-- Work task --
Report every line of the records below that contains the word "camera".

-- Material provided --
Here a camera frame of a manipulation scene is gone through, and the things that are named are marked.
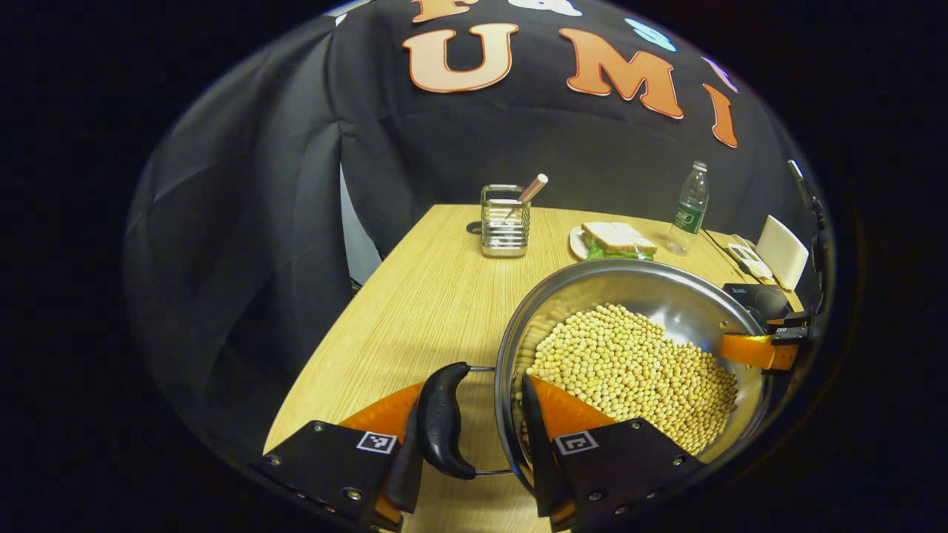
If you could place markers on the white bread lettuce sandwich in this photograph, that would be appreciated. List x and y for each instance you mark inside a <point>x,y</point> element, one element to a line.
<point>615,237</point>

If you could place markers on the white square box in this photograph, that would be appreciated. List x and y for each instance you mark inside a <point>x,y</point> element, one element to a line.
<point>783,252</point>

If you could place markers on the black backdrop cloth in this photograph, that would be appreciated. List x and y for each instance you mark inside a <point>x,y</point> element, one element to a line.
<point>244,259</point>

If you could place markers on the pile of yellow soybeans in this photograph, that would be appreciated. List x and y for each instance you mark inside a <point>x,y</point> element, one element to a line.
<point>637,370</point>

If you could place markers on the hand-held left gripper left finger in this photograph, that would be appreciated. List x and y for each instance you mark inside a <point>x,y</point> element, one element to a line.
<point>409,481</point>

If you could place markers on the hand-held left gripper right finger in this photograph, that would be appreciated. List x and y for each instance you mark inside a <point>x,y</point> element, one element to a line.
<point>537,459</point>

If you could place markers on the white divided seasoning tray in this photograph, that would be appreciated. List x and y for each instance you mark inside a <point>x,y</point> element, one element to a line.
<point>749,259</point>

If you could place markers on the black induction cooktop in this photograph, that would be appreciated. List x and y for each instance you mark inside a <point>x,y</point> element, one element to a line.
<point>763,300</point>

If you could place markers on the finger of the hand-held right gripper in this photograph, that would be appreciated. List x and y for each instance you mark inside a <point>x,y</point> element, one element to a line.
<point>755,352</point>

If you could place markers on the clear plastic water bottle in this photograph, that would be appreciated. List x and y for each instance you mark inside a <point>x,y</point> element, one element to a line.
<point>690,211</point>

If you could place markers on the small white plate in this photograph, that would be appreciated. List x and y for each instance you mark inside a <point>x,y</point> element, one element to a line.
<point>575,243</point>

==

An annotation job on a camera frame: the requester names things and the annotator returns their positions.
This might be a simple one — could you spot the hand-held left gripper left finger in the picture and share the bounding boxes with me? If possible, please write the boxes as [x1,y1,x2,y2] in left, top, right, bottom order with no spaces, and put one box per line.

-- Response to the exercise --
Here a camera frame of a manipulation scene is gone through, and the things that are named are marked.
An annotation job on a camera frame: the requester names things and the annotator returns their positions.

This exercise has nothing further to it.